- Relator(a)
- Ministra Maria Thereza de Assis Moura
- Órgão julgador
- Sexta Turma
- Data do julgamento
- 25/08/2015
- Data de publicação
- 11/09/2015
STJ – Acórdão, Rel. Ministra Maria Thereza de Assis Moura, Sexta Turma, j. 25/08/2015, p. 11/09/2015
PROCESSUAL PENAL. RECURSO ORDINÁRIO EM HABEAS CORPUS. HOMICÍDIO QUALIFICADO. OCULTAÇÃO DE CADÁVER. PRISÃO PREVENTIVA. EXCESSO DE PRAZO PARA A CONCLUSÃO DO IUDICIUM ACCUSATIONIS. MATÉRIA NÃO EXAMINADA PELA CORTE DE ORIGEM. SUPRESSÃO DE INSTÂNCIA. CONFIGURAÇÃO. AUSÊNCIA DE INDÍCIOS DE AUTORIA. REVOLVIMENTO FÁTICO-PROBATÓRIO. INVIABILIDADE. SUPOSTA LETARGIA OCORRIDA NO SEIO DO INQUÉRITO POLICIAL. SUPERVENIENTE INAUGURAÇÃO DA FASE JUDICIAL. INSURGÊNCIA SUPERADA. FUNDAMENTAÇÃO. GRAVIDADE CONCRETA DO CRIME. MODUS OPERANDI DELITIVO. PERICULOSIDADE DO ACUSADO. ELEMENTOS CONCRETOS A JUSTIFICAR A MEDIDA. FUNDAMENTAÇÃO IDÔNEA. OCORRÊNCIA. RECURSO PARCIALMENTE CONHECIDO E DESPROVIDO. 1. A alegação de excesso de prazo para a conclusão do iudicium accusationis não foi examinada pelo Tribunal de origem, não podendo, assim, ser apreciada por este Superior Tribunal, sob pena de indevida supressão de instância. 2. Restando assentado pelas instâncias inferiores que existe prova do crime e indícios suficientes da autoria, não cabe a esta Corte Superior, em sede de recurso ordinário em habeas corpus, revolver o material probatório. 3. A alegação de eventual letargia para a conclusão do inquérito policial resta superada pela instauração da fase judicial da persecução penal. 4. Não é ilegal o encarceramento provisório decretado para o resguardo da ordem pública, em razão da gravidade in concreto dos fatos delituosos - a vítima teria, em tese, sido "sequestrada brutalmente, sem nenhuma chance de defesa" - e ante à possibilidade de reiteração criminosa, porquanto há evidências de que o réu integra organização criminosa.
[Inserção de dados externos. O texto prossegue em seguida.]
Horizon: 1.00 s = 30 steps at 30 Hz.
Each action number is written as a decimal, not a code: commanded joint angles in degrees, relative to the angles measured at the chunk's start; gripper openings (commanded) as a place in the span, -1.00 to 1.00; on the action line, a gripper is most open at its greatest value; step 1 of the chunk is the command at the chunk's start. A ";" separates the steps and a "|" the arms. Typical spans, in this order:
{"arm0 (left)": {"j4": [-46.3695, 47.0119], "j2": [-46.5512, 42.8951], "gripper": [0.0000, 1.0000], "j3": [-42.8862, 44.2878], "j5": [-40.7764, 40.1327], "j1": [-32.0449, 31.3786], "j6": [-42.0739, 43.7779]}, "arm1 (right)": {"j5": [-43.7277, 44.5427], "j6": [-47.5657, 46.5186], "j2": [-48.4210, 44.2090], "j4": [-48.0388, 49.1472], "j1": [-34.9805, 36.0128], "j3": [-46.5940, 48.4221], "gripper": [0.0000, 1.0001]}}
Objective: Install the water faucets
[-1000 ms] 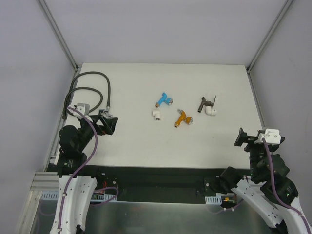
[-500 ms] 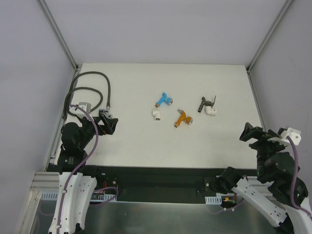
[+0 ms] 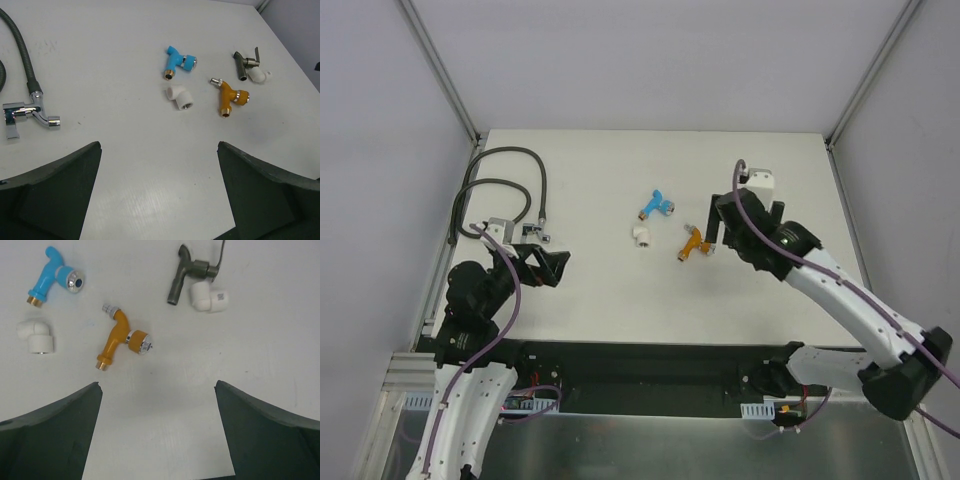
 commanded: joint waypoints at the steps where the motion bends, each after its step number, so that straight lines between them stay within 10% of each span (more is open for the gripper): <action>1: -0.70 -1.02 0.98 1.71 -2.58 -2.06 1.35 | -12.68 10.18 8.45 0.36 -2.64 4.22 0.98; 30: -2.99 -2.77 0.98 1.98 -4.61 -8.31 3.55 | -14.72 29.80 48.02 2.21 -2.91 15.21 0.21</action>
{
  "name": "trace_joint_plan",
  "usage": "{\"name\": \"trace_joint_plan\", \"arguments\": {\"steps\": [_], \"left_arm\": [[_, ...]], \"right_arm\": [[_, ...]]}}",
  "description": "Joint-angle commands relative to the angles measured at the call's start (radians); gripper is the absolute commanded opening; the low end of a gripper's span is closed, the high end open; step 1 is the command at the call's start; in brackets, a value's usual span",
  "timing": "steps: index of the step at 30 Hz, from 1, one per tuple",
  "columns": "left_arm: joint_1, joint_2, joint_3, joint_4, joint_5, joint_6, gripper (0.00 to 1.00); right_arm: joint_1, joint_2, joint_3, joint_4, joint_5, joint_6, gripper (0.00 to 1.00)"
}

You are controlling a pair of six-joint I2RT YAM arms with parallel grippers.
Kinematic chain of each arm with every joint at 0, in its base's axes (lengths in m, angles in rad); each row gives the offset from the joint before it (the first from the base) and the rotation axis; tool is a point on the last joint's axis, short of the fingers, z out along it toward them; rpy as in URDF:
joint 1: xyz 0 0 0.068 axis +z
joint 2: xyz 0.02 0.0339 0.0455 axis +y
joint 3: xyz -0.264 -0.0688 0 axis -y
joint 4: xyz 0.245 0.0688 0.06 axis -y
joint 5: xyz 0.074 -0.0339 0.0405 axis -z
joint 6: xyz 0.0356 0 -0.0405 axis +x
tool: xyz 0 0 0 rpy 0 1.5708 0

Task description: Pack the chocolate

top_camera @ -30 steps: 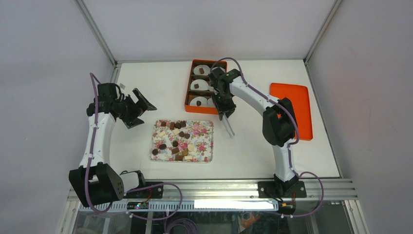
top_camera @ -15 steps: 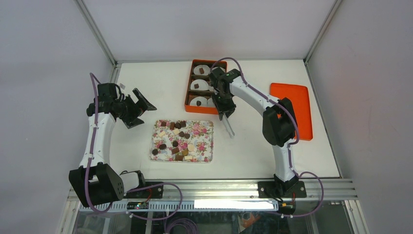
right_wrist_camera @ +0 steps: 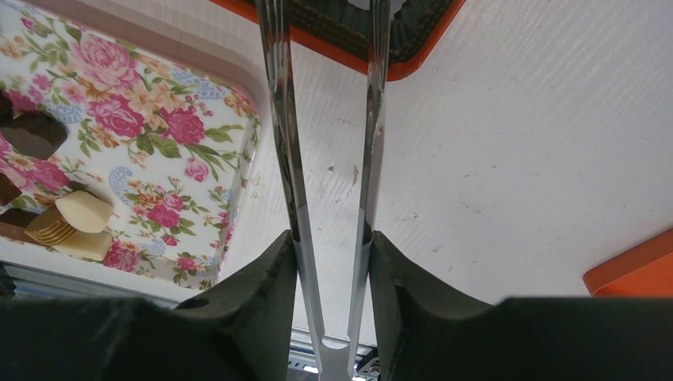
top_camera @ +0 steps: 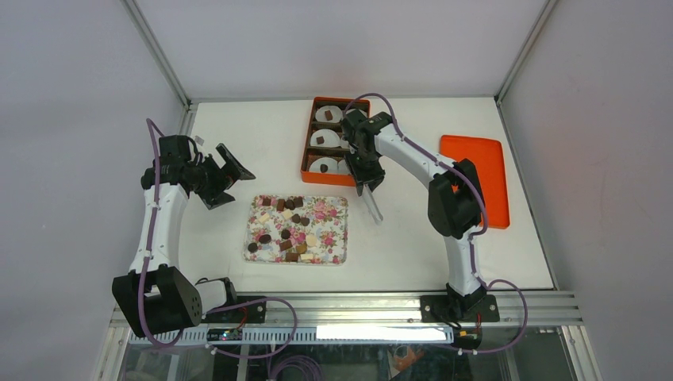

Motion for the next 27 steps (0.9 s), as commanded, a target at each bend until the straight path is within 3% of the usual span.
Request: {"name": "trace_joint_plan", "arguments": {"steps": [1,13,21,27], "left_arm": [[0.009,-0.018,0.001,0.034,0.026,-0.002,0.99],[0.009,-0.005,0.006,0.040,0.035,-0.004,0.99],[0.009,0.002,-0.004,0.052,0.048,-0.015,0.99],[0.009,-0.004,-0.005,0.057,0.078,-0.011,0.99]], "right_arm": [[-0.005,-0.051,0.018,0.013,0.010,-0.001,0.38],[-0.081,-0.242,0.000,0.051,0.102,0.028,0.33],[-0.249,-0.417,-0.393,0.244,0.077,0.121,0.34],[-0.264,-0.384,-0.507,0.341,0.092,0.161,0.40]]}}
Não bastasse tais considerações, o decreto constritivo ressaltou que o recorrente estaria preso provisoriamente pela suposta prática de outros crimes, o que confere lastro de legitimidade à medida extrema. 5. Nesse contexto, indevida a aplicação de medidas cautelares alternativas à prisão, porque insuficientes para resguardar a ordem pública. 6. Recurso ordinário conhecido em parte e, nessa extensão, desprovido. (RHC n. 60.777/SP, relatora Ministra Maria Thereza de Assis Moura, Sexta Turma, julgado em 25/8/2015, DJe de 11/9/2015.)